A participação intensa de movimentos sociais na COP30 reforçou a pressão por pautas que ganham espaço na Agenda de Ação, especialmente o acesso direto ao financiamento climático. Desde o anúncio do Brasil como sede da conferência, povos indígenas, ribeirinhos, afrodescendentes e demais comunidades tradicionais cobram representatividade nas negociações. Esses grupos formalizaram documentos e promoveram manifestações, incluindo a única tentativa de romper o bloqueio de segurança da ONU em Belém.
A vice-presidente sênior da Conservation International na América do Sul, Raquel Biderman, avalia que os recursos destinados à proteção da natureza continuam escassos e chegam ainda menos às populações que preservam ecossistemas essenciais para estocar carbono — apesar de 30% das soluções climáticas dependerem diretamente desses ambientes. Como o aquecimento global resulta do excesso de carbono provocado por atividades humanas, Raquel destaca que os estoques mantidos por esses povos têm papel crucial para conter o avanço da crise climática.
O esforço global busca limitar o aquecimento a 1,5°C acima dos níveis pré-industriais, uma barreira que, se superada, pode desencadear mudanças irreversíveis e multiplicar eventos extremos. Para Raquel, a frustração das populações tradicionais reflete a baixa destinação de recursos. “A natureza recebe só 3% das finanças climáticas, e esses povos ficam com 1% desse total”, ressalta. Ela afirma que as marchas e protestos dentro da COP mostram a defesa por acesso direto aos recursos, sem intermediários, para garantir a continuidade da vida nas florestas.
O Brasil reúne 1,7 milhão de indígenas, segundo o Censo de 2022, e a Amazônia abriga 511 povos, sendo 391 no território brasileiro. Essa população mantém relação histórica de manejo sustentável, conservação e equilíbrio dos ecossistemas, com impacto direto na retenção de carbono. Raquel observa que modelos de remuneração já existem, funcionam e abrangem ecoturismo, manejo agroflorestal e produção sustentável, incluindo as roças tradicionais. Segundo ela, essas práticas sustentam a cultura dessas populações e, simultaneamente, beneficiam o planeta.

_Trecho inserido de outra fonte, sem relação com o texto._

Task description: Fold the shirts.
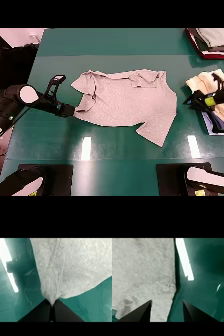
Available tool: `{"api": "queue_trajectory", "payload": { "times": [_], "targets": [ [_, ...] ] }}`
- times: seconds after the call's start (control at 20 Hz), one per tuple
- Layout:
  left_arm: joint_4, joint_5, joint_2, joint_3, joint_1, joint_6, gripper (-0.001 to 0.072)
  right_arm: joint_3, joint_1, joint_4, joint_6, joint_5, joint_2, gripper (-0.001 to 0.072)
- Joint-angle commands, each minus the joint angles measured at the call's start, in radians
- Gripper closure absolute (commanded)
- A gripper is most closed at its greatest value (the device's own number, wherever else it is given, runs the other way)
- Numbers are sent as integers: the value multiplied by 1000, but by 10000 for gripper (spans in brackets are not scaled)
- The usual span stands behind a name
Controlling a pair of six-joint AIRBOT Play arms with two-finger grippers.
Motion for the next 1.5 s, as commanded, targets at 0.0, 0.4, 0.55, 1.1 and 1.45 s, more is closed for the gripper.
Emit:
{"api": "queue_trajectory", "payload": {
  "times": [0.0,0.4,0.55,1.1,1.45],
  "targets": [
    [-3,23,2,4,0,-31,684,-106,-34,58,-75,-82,-59,282],
    [-29,22,2,4,0,-55,684,-113,-6,151,-127,-95,-150,283],
    [-44,23,2,4,0,-58,684,-113,43,151,-145,-99,-150,500],
    [-57,246,2,448,0,-158,685,238,80,424,-144,-102,161,693],
    [67,102,3,1183,0,-97,685,682,75,456,-124,-208,411,693]
  ]
}}
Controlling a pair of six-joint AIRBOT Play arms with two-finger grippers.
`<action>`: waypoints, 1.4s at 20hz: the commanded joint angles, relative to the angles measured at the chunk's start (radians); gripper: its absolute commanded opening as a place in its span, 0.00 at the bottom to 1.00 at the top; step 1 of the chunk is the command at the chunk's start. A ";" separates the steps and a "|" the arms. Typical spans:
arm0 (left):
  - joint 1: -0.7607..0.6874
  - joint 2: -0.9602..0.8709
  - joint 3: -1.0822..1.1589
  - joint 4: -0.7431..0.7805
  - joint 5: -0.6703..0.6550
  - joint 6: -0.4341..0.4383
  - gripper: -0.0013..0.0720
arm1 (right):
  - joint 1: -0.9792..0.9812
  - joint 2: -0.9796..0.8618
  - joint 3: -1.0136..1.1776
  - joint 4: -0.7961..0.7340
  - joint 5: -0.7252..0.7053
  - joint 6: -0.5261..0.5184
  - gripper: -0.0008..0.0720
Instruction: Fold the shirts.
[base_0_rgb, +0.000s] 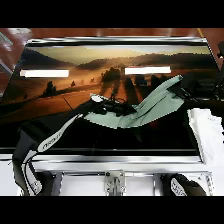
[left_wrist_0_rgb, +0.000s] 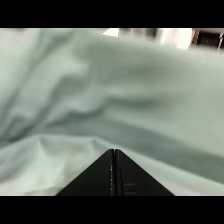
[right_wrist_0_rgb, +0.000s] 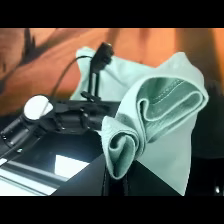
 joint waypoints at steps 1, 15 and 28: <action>0.149 0.124 -0.001 0.245 -0.005 -0.074 0.06 | 0.077 -0.025 0.001 0.010 -0.108 0.017 0.10; 1.138 0.900 -0.001 0.819 -0.383 -0.231 0.06 | 0.733 -0.723 0.048 0.640 -0.725 -0.257 0.73; 1.045 0.899 -0.033 0.819 -0.383 -0.220 0.06 | 0.262 -0.629 -0.085 -0.196 -0.156 0.080 0.94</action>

O debate sobre financiamento ganhou força na COP30. Iniciativas como o Fundo Florestas Tropicais para Sempre (TFFF) surgiram para ampliar o repasse direto às comunidades. Mesmo assim, o volume de recursos não cobre o necessário. Raquel cita estimativa do Banco Mundial, segundo a qual a Amazônia precisaria de US$ 7 bilhões anuais para garantir sua conservação como grande estoque de carbono. Hoje, a região recebe apenas US$ 600 milhões.
“A lacuna é enorme e demanda atenção urgente”, afirma.
Ela aponta que políticas públicas voltadas a povos tradicionais avançaram em diferentes períodos, mas oscilaram conforme mudanças políticas, o que impediu regularidade nos investimentos. Raquel reconhece um movimento atual de diversificação das fontes de financiamento, que mistura instrumentos antigos — como conversão de dívida por natureza e fundos de conservação — com frentes mais recentes, como o mercado de carbono e negócios baseados na natureza. Ela destaca, contudo, que essas soluções exigem vigilância social e contratos atentos à diversidade cultural amazônica.
A especialista alerta para a urgência do tema, principalmente pela presença de economias ilegais que exploram a floresta e ampliam riscos para essas populações.
“Precisamos oferecer alternativas econômicas para impedir que jovens sejam atraídos pelo crime”, afirma.
O acesso direto ao financiamento, para ela, pode fortalecer a bioeconomia e garantir renda sem romper laços com o território. Raquel lembra que mais de cem cadeias produtivas da Amazônia poderiam gerar sustento se recebessem investimento adequado.
“Esses recursos manteriam modos de vida tradicionais e reduziriam a vulnerabilidade ao aliciamento criminoso”, conclui.